Teoretycznie można zrobić układowi DSP power on/off funkcjami Ongibit() i Offgibit(), a potem przeładować bootstrap funkcją DSP_ExecBoot() - o ile dobrze pamiętam nazwę. To są wszystko funkcje XBIOS-u. Ale, z tego co słyszałem, nie zawsze to chce działać, podobno.

4,179

(58 odpowiedzi, napisanych Sprzęt - 8bit)

To tylko dowodzi o niedopracowanej implementacji współpracy między procesorami.

Przeciwnie, jest to dość dobrze wymyślone, ... teoretycznie. No i nie bardzo wyobrażam sobie, jak można byłoby uniknąć tego drogą zabronienia wysyłania do DSP dowolnego kodu. To by pogrzebało cały pomysł.

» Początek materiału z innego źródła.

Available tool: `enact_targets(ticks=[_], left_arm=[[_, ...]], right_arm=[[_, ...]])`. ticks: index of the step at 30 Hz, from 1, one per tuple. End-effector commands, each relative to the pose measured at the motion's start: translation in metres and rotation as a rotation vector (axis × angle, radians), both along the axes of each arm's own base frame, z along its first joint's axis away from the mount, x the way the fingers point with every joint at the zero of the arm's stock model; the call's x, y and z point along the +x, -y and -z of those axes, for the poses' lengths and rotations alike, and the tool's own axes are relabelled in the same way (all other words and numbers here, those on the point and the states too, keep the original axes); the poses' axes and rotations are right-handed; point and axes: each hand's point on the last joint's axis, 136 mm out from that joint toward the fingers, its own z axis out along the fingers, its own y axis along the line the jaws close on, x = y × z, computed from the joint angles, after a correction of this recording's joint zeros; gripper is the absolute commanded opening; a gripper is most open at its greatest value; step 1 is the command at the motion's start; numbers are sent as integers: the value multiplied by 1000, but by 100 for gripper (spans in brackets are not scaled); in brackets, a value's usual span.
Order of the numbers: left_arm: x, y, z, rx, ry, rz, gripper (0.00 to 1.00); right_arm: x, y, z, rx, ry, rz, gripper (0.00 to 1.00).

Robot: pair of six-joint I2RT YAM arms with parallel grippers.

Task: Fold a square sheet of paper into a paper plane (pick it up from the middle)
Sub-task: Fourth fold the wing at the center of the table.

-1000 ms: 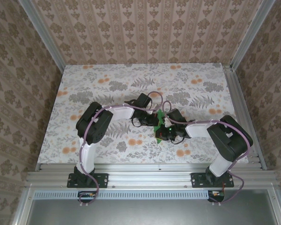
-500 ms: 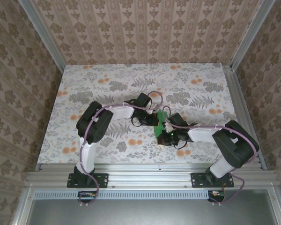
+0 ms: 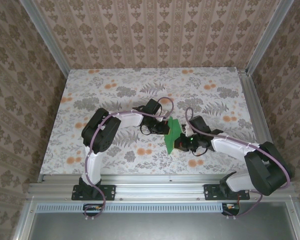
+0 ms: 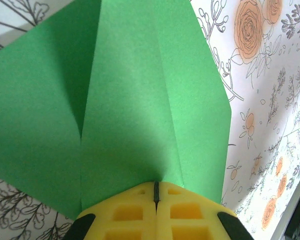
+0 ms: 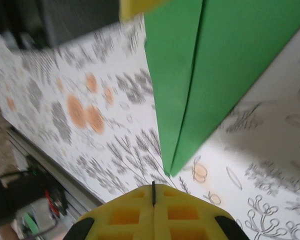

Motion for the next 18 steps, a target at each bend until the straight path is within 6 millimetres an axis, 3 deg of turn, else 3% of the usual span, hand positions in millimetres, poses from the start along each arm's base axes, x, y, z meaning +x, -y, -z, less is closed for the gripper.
enact_targets(ticks=[1, 9, 18], left_arm=[[-17, -56, 80, 299, -56, -39, 0], [-12, -45, 63, 253, -30, -33, 0], [-4, -32, 35, 179, 10, -30, 0]], right_arm=[[28, 0, -18, 47, 46, 68, 4], [77, -3, -3, 73, 45, 127, 3], [98, -2, 27, 43, 2, 143, 3]])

Tak samo tu: dobrze byłoby, żeby program mógł policzyć na koprocesorze dokładnie to, co sobie zamarzy. Żeby tak było, musi być mozliwość załadowania programu. Załadowanie programu otwiera furtkę dla zwisów koprocesora. Więc musi być możliwość zresetowania go na ciepło i na zimno, co implikuje obecność ROM-u i jakiegoś firmware. A jeśli już jest firmware, to nie widzę problemu z wrzuceniem tam procedur, które są zawsze potrzebne, czyli np. FP, co czyniłoby z tego sprzętu - w praktyce - koprocesor arytmetyczny.

4,180

(58 odpowiedzi, napisanych Sprzęt - 8bit)

Osobiście nie widzę żadnego sensu ograniczania funkcjonalności procesora do jakichkolwiek operacji, w tym konkretnym przypadku.

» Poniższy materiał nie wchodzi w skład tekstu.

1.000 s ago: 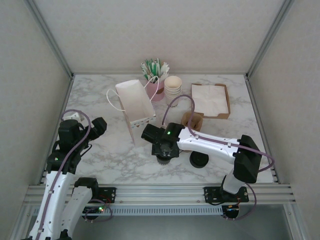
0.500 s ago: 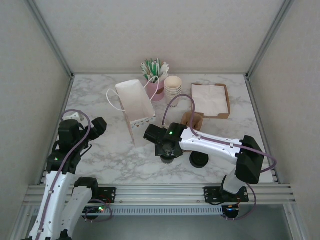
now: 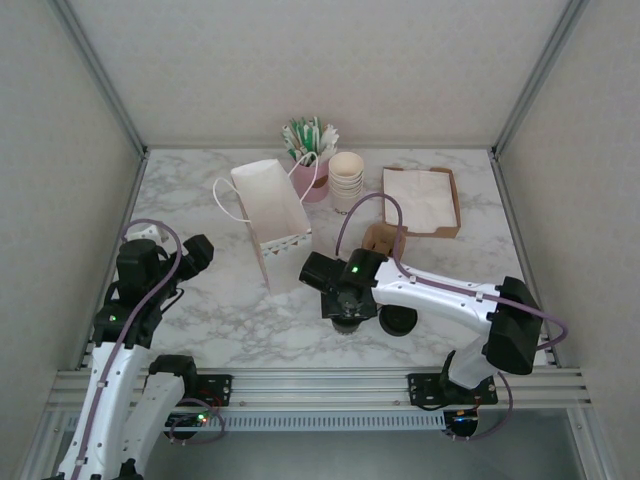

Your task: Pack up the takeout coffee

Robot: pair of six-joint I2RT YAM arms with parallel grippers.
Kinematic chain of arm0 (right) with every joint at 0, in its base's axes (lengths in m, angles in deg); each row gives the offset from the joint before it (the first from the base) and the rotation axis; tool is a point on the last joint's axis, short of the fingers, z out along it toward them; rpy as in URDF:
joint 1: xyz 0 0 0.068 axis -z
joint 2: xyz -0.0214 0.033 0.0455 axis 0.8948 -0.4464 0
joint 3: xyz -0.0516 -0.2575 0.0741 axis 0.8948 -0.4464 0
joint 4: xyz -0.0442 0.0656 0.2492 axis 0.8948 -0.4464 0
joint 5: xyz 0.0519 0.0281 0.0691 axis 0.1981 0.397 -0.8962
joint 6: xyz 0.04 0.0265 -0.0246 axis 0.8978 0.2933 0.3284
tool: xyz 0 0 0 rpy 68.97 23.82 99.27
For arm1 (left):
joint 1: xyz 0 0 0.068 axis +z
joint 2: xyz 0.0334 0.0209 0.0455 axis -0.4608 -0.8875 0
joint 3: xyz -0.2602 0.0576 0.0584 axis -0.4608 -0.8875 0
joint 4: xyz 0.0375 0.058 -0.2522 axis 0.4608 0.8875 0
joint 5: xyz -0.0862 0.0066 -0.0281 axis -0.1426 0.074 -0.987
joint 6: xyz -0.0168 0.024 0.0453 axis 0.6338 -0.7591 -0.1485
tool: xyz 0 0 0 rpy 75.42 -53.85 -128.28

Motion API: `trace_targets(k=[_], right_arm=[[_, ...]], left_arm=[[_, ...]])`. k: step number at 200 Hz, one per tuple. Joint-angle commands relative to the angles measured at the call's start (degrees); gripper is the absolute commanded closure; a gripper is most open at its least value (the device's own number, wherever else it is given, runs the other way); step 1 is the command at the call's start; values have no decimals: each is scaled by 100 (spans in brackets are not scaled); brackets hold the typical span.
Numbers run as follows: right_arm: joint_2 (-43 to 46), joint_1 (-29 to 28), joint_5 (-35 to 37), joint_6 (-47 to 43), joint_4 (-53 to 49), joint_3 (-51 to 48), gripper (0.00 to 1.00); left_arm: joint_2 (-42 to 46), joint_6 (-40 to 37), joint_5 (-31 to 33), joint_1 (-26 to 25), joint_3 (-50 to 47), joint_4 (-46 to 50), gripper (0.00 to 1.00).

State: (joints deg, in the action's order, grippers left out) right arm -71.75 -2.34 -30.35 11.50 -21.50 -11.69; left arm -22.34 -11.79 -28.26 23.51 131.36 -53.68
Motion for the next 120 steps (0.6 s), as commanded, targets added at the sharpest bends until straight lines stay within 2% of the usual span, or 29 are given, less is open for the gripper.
trace_targets(k=[1,54,120], right_arm=[[132,-117,-123,17,-489,-129,31],[201,-163,-175,90,-336,-306,30],[358,-198,-94,101,-404,-162,18]], left_arm=[[-39,-48,70,-26,99,107,11],[-75,-48,54,-29,102,124,11],[-96,-48,51,-29,99,120,11]])
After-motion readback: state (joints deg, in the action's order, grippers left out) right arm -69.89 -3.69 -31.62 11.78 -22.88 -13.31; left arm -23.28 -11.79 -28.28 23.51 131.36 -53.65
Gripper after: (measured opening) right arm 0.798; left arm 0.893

A ja owszem, widzę. A to dlatego, że znam praktykę na komputerze, który ma dwa procesory, z tego jeden wyposażony we własną pamięć i podpięty przez porty I/O. Chodzi o Falcona030 i jego DSP. Bywa tak, że po tym, jak jeden program właduje się do pamięci DSP i tam namiesza, to drugi już tego nie może zrobić i DSP jest nieczynne (aż do resetu). Nie jest tak zawsze, ale tak bywa.

Właśnie dla uniknięcia takich sytuacji wolałbym w tej teoretycznej karcie koproca podział na funkcje, które są predefiniowane i zawsze takie same, oraz oddzielną możliwość ładowania i uruchamiania własnych funkcji przez program.

1 MB pamięci powinien starczyć do tego aż nadto.

4,181

(58 odpowiedzi, napisanych Sprzęt - 8bit)

Poważnie to się w grobie leży, jak mówi stare przysłowie pszczół  ;)

4,182

(58 odpowiedzi, napisanych Sprzęt - 8bit)

Moje założenia są inne. Nie mam zamiaru sugerować przenoszenia całego komputera. Dane obrazu to takie same dane jak i inne, więc po ich sprawnym wygenerowaniu w pamięci rozrzerzenia można je przetransferować do pamięci 6502.

No o tym właśnie mówię: można przetransferować, ale ogólnie transfery danych będą zachodzić ze starą szybkością, podczas gdy z Pasiową kartą transfer nawet po starej pamięci będzie 3-4 razy szybszy; to moim skromnym zdaniem daje lepsze pole do popisu jeśli chodzi o np. gry niż nawet najszybszy układ mnożący zamontowany na karcie.

Zwłaszcza, że jedno nie wyklucza drugiego.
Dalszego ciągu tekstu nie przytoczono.